[DATA BLOCK]

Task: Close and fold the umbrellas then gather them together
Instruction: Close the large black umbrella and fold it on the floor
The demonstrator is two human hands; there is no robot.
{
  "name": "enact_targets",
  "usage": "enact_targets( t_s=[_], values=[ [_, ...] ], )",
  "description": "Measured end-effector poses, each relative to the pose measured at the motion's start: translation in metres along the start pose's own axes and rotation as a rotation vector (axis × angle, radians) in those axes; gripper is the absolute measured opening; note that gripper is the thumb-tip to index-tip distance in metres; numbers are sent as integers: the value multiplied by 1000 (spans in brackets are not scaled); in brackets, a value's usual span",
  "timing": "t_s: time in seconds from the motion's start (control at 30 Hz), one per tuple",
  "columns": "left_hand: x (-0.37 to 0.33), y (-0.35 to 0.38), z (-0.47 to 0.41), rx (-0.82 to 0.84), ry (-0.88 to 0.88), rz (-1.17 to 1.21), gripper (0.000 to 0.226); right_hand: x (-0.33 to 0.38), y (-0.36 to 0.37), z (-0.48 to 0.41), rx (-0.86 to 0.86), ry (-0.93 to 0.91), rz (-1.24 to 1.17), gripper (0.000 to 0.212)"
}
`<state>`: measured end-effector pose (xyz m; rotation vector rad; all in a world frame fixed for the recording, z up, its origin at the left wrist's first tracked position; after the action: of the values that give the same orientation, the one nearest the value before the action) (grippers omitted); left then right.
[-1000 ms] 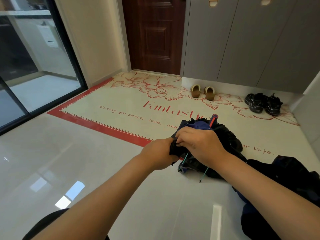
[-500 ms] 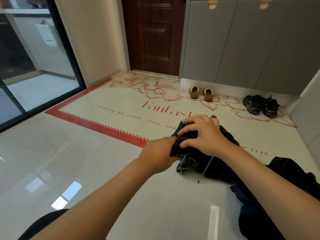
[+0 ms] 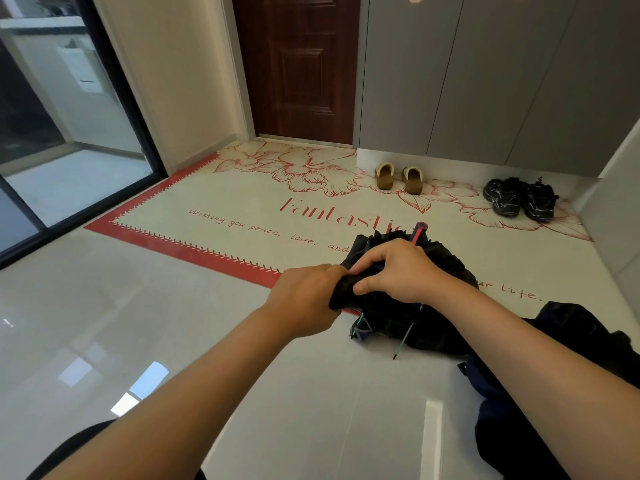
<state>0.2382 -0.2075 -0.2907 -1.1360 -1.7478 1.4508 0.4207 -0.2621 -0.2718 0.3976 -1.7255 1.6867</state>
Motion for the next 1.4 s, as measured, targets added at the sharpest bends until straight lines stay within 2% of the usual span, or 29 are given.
enact_targets(
  t_s=[0.17, 0.27, 0.4, 0.47, 0.53, 0.6, 0.63, 0.7, 0.77, 0.83, 0.9, 0.93, 1.0, 1.1, 1.3, 1.33, 1.4],
  values=[
    [-2, 1, -2, 127, -177, 214, 49, -8, -2, -2, 146, -60, -66, 31],
    [-4, 5, -6, 207, -226, 242, 44, -7, -4, -1, 194, -56, -52, 36],
    [-1, 4, -9, 198, -359, 405, 31, -10, -3, 1, 77, -24, 202, 40],
    [0, 4, -11, 176, -421, 490, 26, -7, -1, 3, 22, -37, 190, 41],
    [2, 7, -9, 124, -501, 619, 23, -6, 4, 2, -79, -71, 217, 54],
    [2, 8, -8, 44, -620, 865, 22, -5, 8, 0, -251, -45, 288, 79],
    [2, 7, -8, 14, -696, 1003, 23, -4, 9, -1, -349, 8, 247, 92],
    [-1, 2, -9, -9, -830, 1213, 28, 0, 7, 0, -480, 175, 14, 108],
    [-6, -2, -9, -16, -878, 1294, 28, 0, 10, 0, -424, 395, -309, 113],
    [-10, -3, -8, -30, -869, 1337, 26, -2, 20, 0, -153, 544, -677, 97],
    [-12, -4, -8, -57, -873, 1414, 27, 0, 29, 4, 140, 567, -860, 61],
    [-12, -4, -7, -67, -874, 1446, 27, 1, 32, 5, 182, 546, -903, 48],
    [-13, -4, -7, -70, -865, 1482, 23, 2, 35, 5, 167, 503, -986, 35],
    [-15, -3, -7, -84, -869, 1509, 20, 3, 37, 5, 126, 451, -1017, 29],
    [-2, -8, -6, 85, -767, 1218, 30, -5, 43, 0, -56, 359, -785, 35],
    [-1, -8, -8, 49, -740, 1156, 33, -6, 44, 0, -61, 333, -730, 34],
    [3, -7, -9, -172, -699, 1050, 49, -8, 47, -1, -57, 277, -576, 32]
  ],
)
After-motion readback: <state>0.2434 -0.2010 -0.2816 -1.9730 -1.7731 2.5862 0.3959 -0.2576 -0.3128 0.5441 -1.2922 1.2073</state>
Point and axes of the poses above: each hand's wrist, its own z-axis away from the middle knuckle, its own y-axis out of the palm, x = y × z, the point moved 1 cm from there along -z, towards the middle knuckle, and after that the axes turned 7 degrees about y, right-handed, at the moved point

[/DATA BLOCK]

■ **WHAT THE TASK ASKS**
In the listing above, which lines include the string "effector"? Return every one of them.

■ **RESULT OF THE TASK**
  "description": "Measured end-effector poses, each relative to the pose measured at the motion's start: translation in metres along the start pose's own axes and rotation as a rotation vector (axis × angle, radians) in those axes; gripper is the absolute measured opening; note that gripper is the thumb-tip to index-tip distance in metres; numbers are sent as integers: the value multiplied by 1000 (spans in brackets are not scaled); in brackets, a value's usual span",
`<state>`: measured end-effector pose (xyz m; rotation vector rad; all in a world frame fixed for the recording, z up, its origin at the left wrist's first tracked position; after the action: of the values that give the same orientation, the one nearest the value before the action) (grippers omitted); left then right.

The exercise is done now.